**Work request**
From the entries below, transcribe exactly the lines between the line holding "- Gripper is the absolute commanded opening" and the line holding "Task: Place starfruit", inclusive; skip all other lines.

**Recorded information**

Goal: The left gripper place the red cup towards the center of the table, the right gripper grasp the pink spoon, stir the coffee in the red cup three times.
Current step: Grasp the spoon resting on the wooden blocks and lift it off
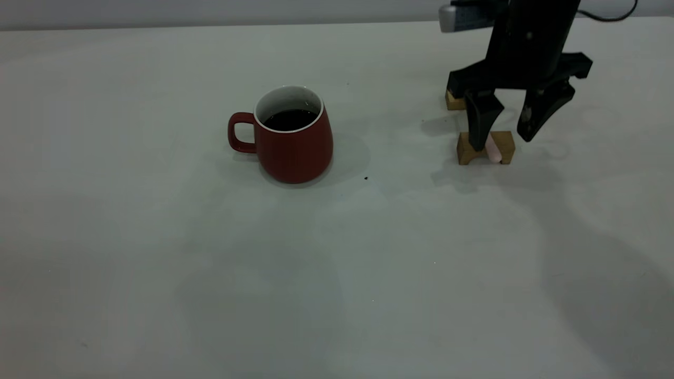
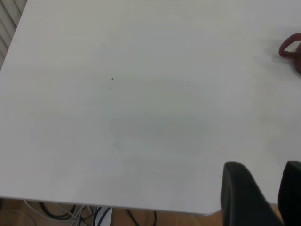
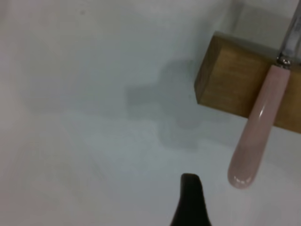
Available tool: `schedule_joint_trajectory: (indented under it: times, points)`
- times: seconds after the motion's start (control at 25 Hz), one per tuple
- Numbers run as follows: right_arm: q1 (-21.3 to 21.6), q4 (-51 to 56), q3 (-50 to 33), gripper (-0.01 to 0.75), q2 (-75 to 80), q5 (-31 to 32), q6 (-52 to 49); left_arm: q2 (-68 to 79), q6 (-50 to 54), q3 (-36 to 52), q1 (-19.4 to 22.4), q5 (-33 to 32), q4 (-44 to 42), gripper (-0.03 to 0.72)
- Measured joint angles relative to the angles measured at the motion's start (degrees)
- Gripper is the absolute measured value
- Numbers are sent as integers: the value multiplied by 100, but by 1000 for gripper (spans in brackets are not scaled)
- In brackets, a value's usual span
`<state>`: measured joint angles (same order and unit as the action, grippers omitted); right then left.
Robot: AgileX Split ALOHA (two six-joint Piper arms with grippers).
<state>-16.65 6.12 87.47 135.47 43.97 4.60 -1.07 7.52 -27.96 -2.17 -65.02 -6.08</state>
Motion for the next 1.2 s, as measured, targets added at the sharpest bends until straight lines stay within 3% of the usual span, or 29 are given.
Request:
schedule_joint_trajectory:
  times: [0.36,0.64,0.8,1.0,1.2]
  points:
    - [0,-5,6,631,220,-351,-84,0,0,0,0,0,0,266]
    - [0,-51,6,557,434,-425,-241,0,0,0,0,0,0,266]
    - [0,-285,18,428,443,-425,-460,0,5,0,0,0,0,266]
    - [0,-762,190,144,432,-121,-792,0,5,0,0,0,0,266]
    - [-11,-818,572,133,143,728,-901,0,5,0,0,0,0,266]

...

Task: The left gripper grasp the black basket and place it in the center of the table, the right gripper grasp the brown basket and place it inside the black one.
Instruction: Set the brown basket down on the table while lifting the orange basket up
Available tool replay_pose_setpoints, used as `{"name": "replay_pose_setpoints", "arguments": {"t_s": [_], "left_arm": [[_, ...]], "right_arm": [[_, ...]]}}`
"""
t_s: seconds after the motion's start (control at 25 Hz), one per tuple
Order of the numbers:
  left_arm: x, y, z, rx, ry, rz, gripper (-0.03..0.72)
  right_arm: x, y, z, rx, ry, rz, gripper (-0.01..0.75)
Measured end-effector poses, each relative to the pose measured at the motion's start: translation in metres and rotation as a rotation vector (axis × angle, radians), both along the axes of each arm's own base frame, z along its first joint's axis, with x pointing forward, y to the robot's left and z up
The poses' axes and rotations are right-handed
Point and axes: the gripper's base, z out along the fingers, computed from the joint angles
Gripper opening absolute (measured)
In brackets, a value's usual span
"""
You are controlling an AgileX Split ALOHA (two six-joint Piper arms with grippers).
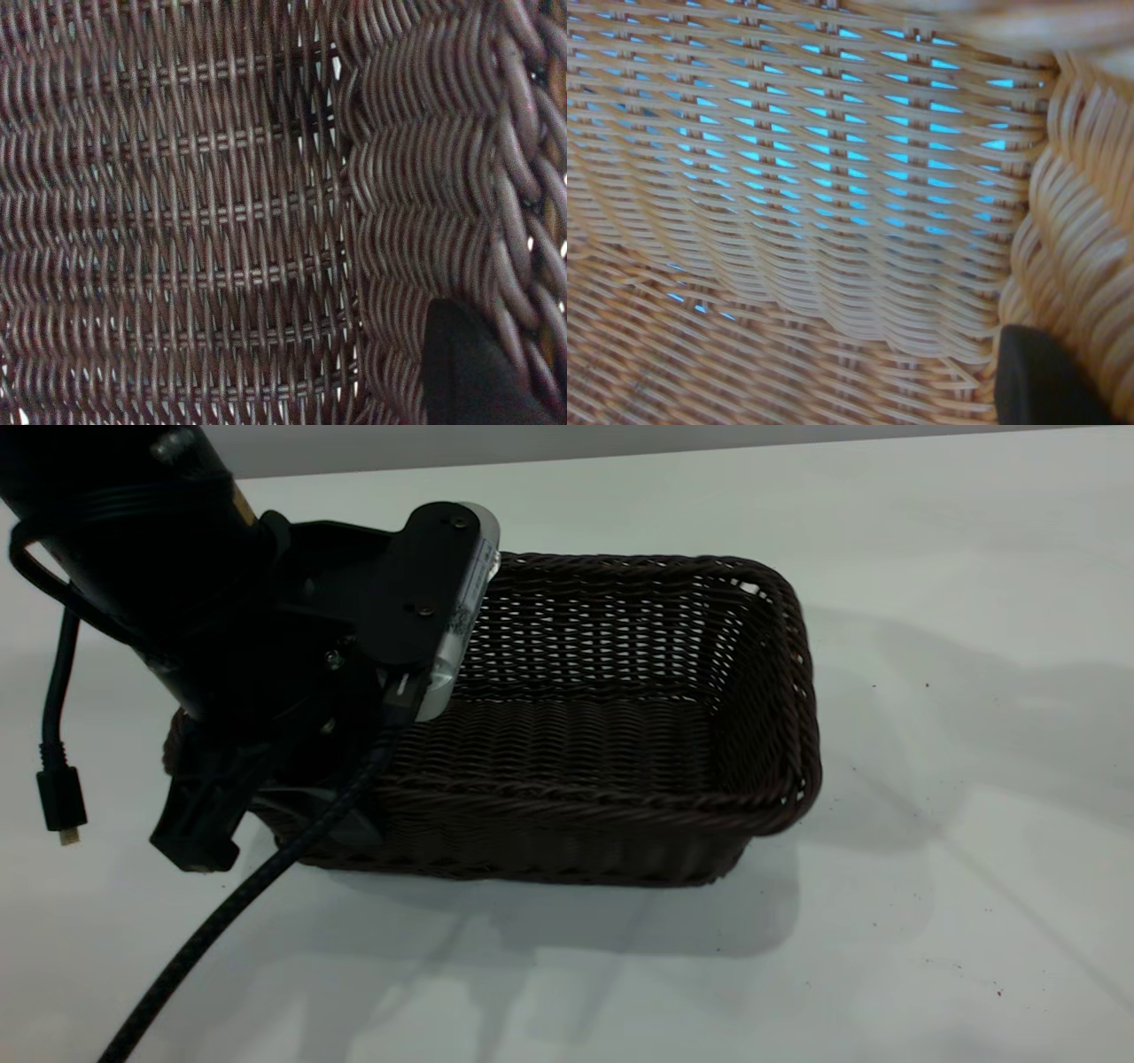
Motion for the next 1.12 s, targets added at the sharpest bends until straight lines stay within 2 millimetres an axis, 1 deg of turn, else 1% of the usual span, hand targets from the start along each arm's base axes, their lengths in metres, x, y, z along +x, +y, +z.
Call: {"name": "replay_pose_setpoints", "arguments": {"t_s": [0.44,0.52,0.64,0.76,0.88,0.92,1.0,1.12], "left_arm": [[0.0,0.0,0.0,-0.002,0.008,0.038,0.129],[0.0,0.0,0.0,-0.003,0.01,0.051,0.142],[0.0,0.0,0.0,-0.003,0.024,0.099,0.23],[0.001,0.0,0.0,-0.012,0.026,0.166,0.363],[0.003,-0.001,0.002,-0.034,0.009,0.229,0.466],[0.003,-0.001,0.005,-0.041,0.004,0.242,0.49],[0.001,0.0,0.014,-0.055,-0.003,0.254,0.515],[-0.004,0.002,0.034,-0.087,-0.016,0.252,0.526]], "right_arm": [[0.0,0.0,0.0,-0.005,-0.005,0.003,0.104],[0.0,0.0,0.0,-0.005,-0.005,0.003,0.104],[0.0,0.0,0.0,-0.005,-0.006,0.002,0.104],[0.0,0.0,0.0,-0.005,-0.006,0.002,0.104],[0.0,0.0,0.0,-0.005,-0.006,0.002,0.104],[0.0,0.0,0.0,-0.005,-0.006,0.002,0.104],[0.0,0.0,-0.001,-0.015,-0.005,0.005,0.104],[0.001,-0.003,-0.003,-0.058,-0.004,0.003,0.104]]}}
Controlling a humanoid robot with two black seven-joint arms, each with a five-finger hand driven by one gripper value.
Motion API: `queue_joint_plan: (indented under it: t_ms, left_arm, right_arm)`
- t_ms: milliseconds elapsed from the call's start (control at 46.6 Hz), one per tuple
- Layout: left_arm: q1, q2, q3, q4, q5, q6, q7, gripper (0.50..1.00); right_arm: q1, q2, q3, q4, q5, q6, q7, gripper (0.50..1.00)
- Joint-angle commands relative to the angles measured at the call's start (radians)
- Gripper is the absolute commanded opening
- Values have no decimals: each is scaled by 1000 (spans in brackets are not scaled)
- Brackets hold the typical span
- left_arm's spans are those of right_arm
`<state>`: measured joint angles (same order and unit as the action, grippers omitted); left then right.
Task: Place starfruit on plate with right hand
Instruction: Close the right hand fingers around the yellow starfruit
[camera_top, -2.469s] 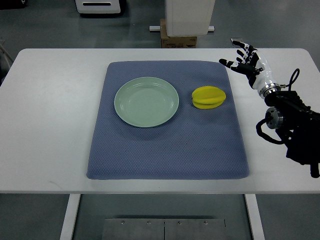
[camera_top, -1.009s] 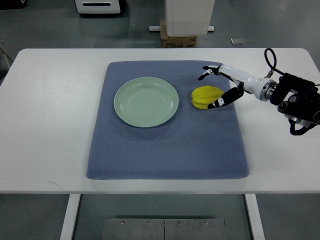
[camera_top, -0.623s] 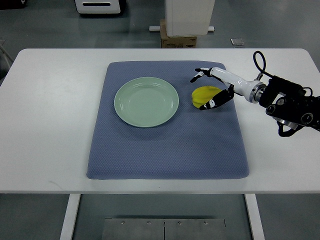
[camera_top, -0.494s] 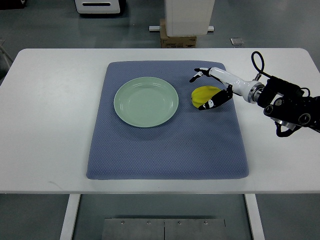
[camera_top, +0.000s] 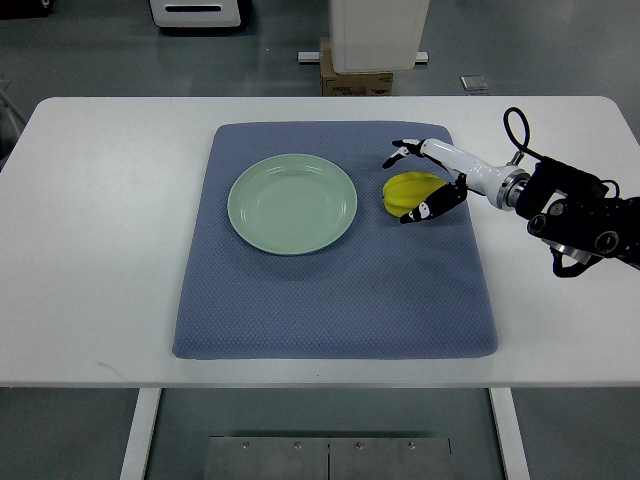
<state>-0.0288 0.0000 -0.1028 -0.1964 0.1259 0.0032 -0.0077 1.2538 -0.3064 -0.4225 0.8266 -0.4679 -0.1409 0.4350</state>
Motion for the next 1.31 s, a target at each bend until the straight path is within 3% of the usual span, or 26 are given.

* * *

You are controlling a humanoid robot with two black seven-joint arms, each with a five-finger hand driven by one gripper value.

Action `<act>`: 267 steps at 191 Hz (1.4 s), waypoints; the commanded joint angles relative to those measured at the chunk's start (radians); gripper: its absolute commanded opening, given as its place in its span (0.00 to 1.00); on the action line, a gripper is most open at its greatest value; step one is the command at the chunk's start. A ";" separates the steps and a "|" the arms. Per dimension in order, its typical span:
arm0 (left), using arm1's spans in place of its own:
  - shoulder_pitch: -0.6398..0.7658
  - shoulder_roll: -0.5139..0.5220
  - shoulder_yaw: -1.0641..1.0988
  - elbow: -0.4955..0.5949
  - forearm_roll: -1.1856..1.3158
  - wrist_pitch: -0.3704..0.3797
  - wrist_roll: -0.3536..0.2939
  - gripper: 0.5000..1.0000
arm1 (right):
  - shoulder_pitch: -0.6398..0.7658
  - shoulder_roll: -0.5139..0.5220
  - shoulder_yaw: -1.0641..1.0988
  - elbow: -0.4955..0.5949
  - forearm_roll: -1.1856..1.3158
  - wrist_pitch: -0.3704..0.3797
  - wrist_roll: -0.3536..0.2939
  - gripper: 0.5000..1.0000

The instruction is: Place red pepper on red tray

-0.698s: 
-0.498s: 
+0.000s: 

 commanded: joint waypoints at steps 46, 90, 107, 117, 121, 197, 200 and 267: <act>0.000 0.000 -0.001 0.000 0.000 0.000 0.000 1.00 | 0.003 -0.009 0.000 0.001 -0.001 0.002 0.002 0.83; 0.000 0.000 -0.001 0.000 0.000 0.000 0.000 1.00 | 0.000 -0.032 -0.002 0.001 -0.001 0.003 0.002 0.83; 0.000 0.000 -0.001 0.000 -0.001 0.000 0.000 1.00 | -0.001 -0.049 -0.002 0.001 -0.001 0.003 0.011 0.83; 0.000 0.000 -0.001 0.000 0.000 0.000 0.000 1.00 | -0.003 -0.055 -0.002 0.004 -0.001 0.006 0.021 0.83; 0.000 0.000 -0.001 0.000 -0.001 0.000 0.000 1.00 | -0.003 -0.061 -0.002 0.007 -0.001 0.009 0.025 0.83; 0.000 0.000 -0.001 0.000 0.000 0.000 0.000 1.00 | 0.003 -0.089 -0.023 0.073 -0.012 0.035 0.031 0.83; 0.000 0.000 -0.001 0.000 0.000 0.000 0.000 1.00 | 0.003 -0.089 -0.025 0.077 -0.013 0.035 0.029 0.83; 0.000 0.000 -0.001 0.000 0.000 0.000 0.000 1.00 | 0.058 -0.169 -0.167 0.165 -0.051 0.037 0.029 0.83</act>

**Exercise result**
- Gripper is the absolute commanded opening
- Values have no decimals: each is scaled by 1000 (spans in brackets are not scaled)
- Brackets hold the typical span
- left_arm's spans are those of right_arm
`<state>`: measured joint angles (same order and unit as the action, grippers omitted); left then right.
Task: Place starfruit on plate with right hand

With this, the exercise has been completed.